The wool blanket and the cold front

First, my son is "celebrating" his first snow day of the winter by sleeping in.  What started as rain on Monday turned to snow yesterday in the space of only a couple hours as a nasty cold front blew in, including a twenty-degree drop (Fahrenheit) in temperature over lunchtime.  I know it was this sudden because my dear thin-coated doggie wanted out before the drop, then again two hours later to play in the snow (until the wind blew directly on his butt).

It's a good thing I actually flat-felled the wool I bought for hubby last week!  Okay, a true flat-fell seam is a bit of a pain to sew - especially on 60 inch wide wool - but it does look great ... hubby even said so.  Here he is holding it up folded in half ... I probably should have let him have at least one cup of coffee before snapping the pic.  Bad me.
Hubby holding his new wool blanket
He's holding it sideways, as the brown/burnt sienna panels are at the top and bottom of the blanket, each half a yard long.  The pretty plaid is in the middle of the blanket and is one yard uncut.  I have each raw edge of the brown straight-stitched one inch in, and our next step is to pull the cross-yarns to fringe it, then I'll find some embroidery floss to match or complement and make mini-tassels outside the straight-stitching and try my needle at some pulled/drawn embroidery just inside of the stitching.  I'm also debating whether I want to embroider a decorative band over the straight stitch line as well, as the yarns in the wool are just big enough to see.
Flat-fell seam closeup - and wool yarn big enough to see
The focus is a bit fuzzy, but so is the wool after a bit of air-fluffing in the dryer with some damp uniforms.  After I snapped the third pic (the first one he was really making a face) hubby said he could feel the warmth just holding it up like that ... which means the Terrorist Kitty WILL find her way onto his lap at every opportunity as she may possibly love wool more than I do.  Just for the record, she also sheds more than I do.
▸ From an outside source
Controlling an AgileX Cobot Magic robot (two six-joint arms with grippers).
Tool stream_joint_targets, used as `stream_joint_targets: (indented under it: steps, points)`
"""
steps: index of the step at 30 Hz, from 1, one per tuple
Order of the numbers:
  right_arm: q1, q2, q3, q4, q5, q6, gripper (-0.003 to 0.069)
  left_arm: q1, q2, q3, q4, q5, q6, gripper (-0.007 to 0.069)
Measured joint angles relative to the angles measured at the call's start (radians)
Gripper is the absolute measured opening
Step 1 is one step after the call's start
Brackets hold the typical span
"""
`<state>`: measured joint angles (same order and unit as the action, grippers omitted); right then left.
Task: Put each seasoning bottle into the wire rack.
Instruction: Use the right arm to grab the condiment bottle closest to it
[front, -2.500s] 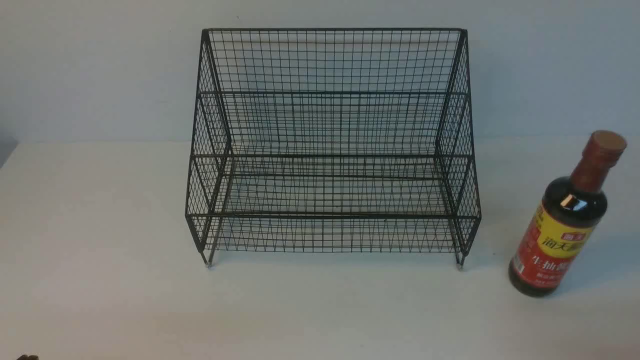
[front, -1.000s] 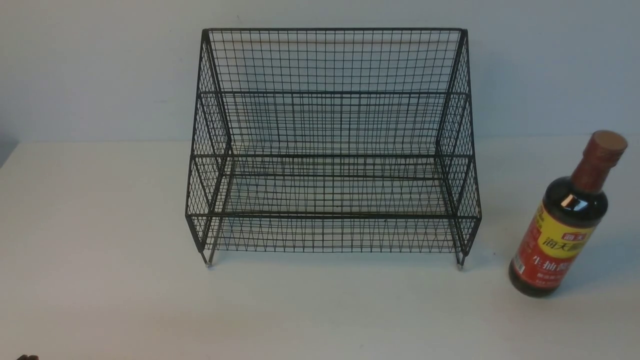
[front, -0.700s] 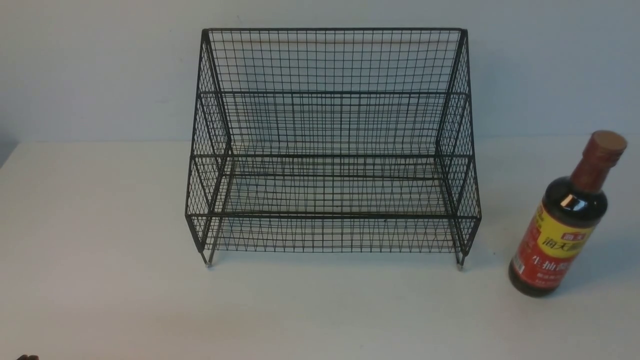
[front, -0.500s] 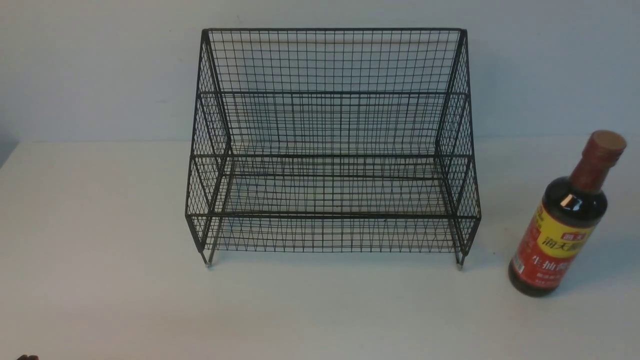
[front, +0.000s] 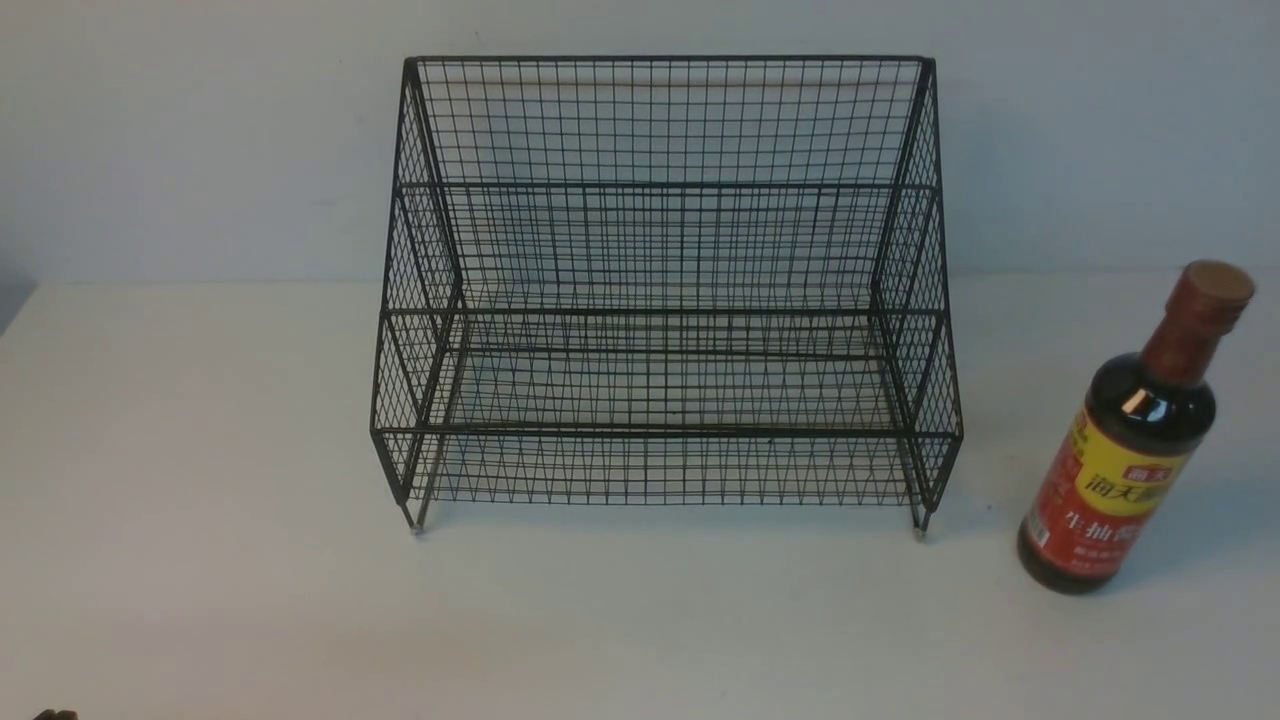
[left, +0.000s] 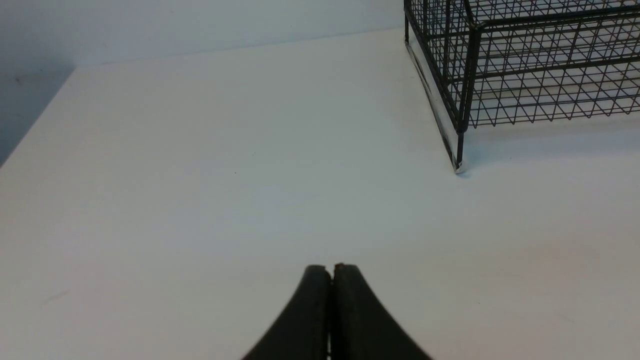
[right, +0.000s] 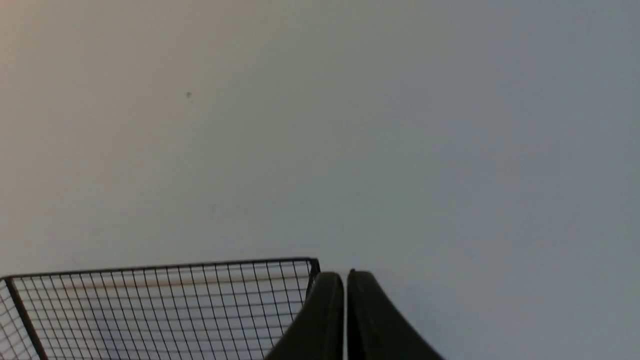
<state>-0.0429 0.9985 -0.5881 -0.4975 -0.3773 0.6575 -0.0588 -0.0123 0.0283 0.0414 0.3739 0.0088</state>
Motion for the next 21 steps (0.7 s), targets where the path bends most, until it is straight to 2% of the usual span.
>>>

So hubby has a pretty two-wool blanket of nice warm FabricMart Shetland wool, and because I bought it on sale the whole 72"x60" blanket cost only $19 plus a little of my time ... so very superior to the plain piece of probably-poorly-serged 72x56 inch piece of wool he was about to spend $25-30 for before shipping ... and I still have a little over two yards of each color to make him a matching wool coat.  Too bad I can't just wiggle my nose and have the coat sew itself ...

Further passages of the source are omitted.